* Given records *
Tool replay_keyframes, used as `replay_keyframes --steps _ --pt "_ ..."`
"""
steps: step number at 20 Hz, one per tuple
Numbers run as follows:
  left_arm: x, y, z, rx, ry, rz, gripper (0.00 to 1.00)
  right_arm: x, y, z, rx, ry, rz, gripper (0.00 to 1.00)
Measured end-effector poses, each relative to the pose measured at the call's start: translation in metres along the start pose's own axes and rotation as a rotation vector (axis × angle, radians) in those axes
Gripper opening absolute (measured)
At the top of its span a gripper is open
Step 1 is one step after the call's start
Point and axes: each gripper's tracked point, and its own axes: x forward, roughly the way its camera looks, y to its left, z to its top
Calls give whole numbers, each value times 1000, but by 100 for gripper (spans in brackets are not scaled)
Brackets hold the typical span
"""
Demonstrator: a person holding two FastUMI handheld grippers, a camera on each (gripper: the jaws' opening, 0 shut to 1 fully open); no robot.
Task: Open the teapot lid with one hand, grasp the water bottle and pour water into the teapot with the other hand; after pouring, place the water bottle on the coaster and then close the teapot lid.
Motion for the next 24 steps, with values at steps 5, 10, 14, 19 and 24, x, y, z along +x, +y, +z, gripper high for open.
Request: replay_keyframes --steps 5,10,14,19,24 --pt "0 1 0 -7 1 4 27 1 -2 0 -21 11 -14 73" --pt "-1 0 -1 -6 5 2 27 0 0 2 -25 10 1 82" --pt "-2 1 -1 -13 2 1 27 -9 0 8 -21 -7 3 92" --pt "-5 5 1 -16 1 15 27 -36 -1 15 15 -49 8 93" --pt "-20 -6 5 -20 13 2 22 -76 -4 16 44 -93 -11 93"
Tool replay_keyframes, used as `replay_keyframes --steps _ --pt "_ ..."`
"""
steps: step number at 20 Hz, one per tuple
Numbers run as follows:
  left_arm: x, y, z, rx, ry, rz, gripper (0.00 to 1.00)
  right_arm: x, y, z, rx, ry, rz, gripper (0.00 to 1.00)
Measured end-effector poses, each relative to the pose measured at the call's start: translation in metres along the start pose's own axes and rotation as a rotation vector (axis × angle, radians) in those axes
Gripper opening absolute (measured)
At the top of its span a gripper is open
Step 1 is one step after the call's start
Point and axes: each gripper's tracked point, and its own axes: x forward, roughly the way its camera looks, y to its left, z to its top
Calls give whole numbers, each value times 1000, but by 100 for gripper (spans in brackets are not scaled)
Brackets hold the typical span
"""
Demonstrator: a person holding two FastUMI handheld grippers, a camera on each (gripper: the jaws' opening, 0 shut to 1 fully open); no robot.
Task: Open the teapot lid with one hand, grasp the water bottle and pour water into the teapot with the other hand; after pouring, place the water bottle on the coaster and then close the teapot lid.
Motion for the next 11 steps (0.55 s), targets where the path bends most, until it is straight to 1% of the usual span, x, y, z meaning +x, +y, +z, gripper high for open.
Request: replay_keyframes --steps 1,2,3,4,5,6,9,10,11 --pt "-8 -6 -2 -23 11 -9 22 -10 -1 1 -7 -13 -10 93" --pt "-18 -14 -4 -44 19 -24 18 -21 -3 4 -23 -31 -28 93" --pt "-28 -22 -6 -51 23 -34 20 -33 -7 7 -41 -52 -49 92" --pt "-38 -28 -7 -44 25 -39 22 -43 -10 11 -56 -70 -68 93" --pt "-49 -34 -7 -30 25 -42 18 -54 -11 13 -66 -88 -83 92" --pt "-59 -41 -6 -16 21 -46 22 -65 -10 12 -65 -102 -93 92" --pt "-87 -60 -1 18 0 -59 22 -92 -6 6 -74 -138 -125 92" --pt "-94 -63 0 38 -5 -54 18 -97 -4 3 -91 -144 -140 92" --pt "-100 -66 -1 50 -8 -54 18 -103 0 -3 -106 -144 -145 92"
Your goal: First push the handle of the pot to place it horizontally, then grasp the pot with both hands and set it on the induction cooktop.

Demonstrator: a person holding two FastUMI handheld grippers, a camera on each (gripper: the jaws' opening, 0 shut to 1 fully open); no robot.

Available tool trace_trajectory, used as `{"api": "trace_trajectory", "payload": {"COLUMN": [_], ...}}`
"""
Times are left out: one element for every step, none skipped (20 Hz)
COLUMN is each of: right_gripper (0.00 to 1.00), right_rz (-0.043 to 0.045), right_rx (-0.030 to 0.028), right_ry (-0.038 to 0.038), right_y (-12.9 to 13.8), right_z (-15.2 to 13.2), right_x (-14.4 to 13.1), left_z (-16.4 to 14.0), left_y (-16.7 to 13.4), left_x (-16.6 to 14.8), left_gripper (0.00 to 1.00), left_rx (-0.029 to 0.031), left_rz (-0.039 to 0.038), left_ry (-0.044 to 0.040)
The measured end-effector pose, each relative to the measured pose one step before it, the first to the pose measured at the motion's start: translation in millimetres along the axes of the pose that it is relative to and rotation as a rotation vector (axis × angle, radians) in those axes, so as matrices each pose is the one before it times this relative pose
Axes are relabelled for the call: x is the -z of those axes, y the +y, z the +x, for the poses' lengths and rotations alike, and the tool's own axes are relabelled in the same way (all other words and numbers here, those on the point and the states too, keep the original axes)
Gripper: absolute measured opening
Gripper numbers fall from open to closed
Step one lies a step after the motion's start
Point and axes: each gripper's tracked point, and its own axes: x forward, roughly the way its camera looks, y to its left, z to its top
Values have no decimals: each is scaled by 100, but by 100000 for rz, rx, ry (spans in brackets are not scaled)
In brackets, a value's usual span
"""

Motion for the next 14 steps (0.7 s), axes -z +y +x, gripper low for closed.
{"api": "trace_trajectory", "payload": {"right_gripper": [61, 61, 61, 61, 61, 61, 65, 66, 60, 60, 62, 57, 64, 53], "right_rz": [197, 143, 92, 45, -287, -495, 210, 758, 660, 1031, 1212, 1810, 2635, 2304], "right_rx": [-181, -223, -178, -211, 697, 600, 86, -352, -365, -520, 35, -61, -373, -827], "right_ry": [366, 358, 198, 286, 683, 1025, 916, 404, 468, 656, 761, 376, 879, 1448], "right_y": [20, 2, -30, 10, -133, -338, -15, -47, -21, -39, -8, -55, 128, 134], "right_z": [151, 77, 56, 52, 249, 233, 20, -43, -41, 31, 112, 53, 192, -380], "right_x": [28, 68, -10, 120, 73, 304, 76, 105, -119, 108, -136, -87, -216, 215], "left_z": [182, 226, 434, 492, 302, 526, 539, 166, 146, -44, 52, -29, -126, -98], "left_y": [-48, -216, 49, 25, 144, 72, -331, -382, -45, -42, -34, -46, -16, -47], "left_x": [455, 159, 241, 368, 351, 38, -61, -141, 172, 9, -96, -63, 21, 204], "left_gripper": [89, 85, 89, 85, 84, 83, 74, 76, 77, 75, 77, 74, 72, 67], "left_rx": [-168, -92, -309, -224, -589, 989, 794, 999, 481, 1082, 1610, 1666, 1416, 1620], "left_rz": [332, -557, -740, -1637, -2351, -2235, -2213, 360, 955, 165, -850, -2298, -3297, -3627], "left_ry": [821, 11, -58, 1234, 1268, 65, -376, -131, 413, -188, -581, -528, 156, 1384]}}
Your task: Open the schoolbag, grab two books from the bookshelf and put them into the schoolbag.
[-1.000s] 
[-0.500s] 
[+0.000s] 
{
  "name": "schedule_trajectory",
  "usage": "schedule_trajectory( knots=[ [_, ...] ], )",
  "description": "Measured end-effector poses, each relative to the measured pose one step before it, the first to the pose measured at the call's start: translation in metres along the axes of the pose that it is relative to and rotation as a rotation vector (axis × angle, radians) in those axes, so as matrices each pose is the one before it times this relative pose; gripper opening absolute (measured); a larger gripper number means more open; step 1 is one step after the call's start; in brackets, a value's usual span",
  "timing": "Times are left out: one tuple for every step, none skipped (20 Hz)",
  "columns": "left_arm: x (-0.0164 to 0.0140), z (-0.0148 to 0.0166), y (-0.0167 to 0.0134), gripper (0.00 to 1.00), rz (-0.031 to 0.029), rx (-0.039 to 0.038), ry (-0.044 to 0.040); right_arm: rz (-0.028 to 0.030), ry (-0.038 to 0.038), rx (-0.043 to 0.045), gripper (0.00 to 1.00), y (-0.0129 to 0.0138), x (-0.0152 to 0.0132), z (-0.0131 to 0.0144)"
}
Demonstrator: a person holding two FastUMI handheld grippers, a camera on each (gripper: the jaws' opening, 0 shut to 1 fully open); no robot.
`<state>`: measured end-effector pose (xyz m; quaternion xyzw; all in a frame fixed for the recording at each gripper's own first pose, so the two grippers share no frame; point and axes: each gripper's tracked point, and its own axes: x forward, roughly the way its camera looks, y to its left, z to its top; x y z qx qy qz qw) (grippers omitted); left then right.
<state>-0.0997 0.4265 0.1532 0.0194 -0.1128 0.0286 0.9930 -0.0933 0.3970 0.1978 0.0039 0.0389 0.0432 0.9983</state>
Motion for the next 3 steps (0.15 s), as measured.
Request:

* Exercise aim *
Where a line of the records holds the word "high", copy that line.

* Reply to the task *
Motion for the next 24 steps, with values at steps 5, 10, 14, 19 and 24, x, y, z along +x, +y, +z, gripper high for open.
Motion for the next 11 steps (0.55 s), targets where the path bends most, until it is straight to 1% of the usual span, x, y, z meaning +x, +y, +z, gripper high for open.

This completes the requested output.